In your copy of the listing below, reproduce each word exactly and include no pictures.

DATA EXTRACT:
--- START ---
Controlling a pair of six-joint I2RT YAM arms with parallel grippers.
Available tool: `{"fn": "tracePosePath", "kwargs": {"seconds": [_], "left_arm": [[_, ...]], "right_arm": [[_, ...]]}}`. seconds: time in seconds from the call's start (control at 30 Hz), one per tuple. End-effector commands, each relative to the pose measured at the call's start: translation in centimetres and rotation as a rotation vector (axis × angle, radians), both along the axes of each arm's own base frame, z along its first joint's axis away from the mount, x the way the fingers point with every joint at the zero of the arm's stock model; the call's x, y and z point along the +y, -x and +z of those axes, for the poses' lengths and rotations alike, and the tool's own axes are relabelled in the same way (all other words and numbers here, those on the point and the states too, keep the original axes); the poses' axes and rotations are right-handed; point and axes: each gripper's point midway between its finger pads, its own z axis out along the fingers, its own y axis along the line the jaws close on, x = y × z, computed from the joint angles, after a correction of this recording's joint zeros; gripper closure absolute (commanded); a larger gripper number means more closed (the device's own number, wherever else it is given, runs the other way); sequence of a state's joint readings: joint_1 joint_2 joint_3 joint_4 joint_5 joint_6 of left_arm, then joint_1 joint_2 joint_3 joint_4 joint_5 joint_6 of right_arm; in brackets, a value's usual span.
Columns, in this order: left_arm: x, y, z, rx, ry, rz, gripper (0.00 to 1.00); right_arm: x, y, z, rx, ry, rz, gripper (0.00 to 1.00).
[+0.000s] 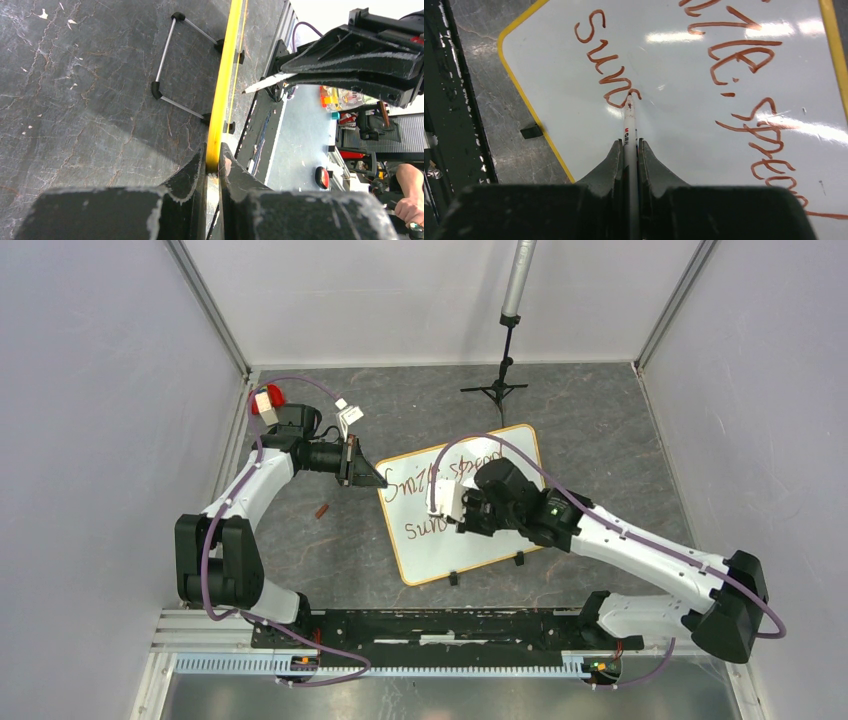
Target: Write a sentence on the whiteboard
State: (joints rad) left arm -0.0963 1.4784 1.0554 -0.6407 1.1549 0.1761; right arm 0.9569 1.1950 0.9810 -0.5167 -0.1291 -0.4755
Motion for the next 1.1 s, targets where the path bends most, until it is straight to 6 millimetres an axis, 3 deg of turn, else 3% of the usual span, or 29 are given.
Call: {"fn": "tracePosePath", "kwargs": {"seconds": [0.0,0.2,0.3,0.87,1.07], "left_arm": [[-0.2,-1.1,0.2,-0.059,-0.028,0.007,0.98],[-0.1,-1.1,0.2,-0.062,-0.032,0.010,0.98],[-0.2,-1.1,0.1,-0.062,-0.032,0.008,0.97],[-0.2,-1.2,-0.2,-0.056,-0.034,0.006,0.98],[-0.2,-1.2,-0.2,-0.052,-0.034,0.006,0.98]], "right_arm": [[-0.3,-2.2,3.0,-0.067,-0.062,-0.093,1.00],[-0.7,-3.2,2.7,-0.064,-0.055,-0.135,1.00],[-0.9,-3.0,1.7,-0.052,-0.031,-0.131,1.00],[-2.1,1.0,-3.0,0.087,0.050,-0.003,1.00],[-1.7,0.3,-1.8,0.056,0.026,-0.018,1.00]]}}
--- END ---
SOLUTION TO THE PROBLEM:
Controlling a pair of six-joint I2RT YAM arms with parallel grippers.
Available tool: `{"fn": "tracePosePath", "kwargs": {"seconds": [_], "left_arm": [[_, ...]], "right_arm": [[_, ...]]}}`. seconds: time in seconds from the call's start (control at 30 Hz), one per tuple. End-effector commands, each relative to the pose measured at the call's start: translation in centimetres and rotation as a rotation vector (axis × angle, radians), both along the axes of each arm's own base frame, z along its first joint's axis away from the mount, x the way the fingers point with every joint at the zero of the arm's stock model; the call's x, y and z point along the +y, -x and +z of those axes, for the poses' lengths and rotations alike, and the tool's own axes are relabelled in the same way (all other words and numbers here, those on the point and the states too, keep the original axes); the poses' axes and rotations are right-handed; point and axes: each gripper's point midway between its finger pads, its own z axis out along the fingers, its own y axis along the line the jaws close on, x = y × z, computed from the joint angles, after a correction of this recording's joint zeros; gripper closure absolute (commanded); a larger gripper number means more closed (the device's own number, wherever else it is given, runs the other way); sequence of a state's joint readings: joint_1 joint_2 joint_3 joint_4 joint_5 joint_6 of left_arm, then joint_1 joint_2 joint_3 joint_4 joint_5 joint_6 of right_arm; in brackets, a value's usual span.
Columns, in this order: left_arm: x, y, z, rx, ry, rz, gripper (0.00 to 1.00); right_arm: x, y, z, rx, ry, rz, gripper (0.00 to 1.00).
[+0.000s] 
Target: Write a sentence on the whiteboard
State: (joints rad) left arm -0.0963 1.4784 1.0554 -0.6407 1.1549 0.1761; right arm 0.9569 1.1950 0.9810 -0.5167 -0.1291 -0.4755
Motion for the next 1.1 s, targets where the path bends most, until it is straight to 6 millimetres an axis, 3 deg of turn, else 3% of the usual span, or 29 are given.
Call: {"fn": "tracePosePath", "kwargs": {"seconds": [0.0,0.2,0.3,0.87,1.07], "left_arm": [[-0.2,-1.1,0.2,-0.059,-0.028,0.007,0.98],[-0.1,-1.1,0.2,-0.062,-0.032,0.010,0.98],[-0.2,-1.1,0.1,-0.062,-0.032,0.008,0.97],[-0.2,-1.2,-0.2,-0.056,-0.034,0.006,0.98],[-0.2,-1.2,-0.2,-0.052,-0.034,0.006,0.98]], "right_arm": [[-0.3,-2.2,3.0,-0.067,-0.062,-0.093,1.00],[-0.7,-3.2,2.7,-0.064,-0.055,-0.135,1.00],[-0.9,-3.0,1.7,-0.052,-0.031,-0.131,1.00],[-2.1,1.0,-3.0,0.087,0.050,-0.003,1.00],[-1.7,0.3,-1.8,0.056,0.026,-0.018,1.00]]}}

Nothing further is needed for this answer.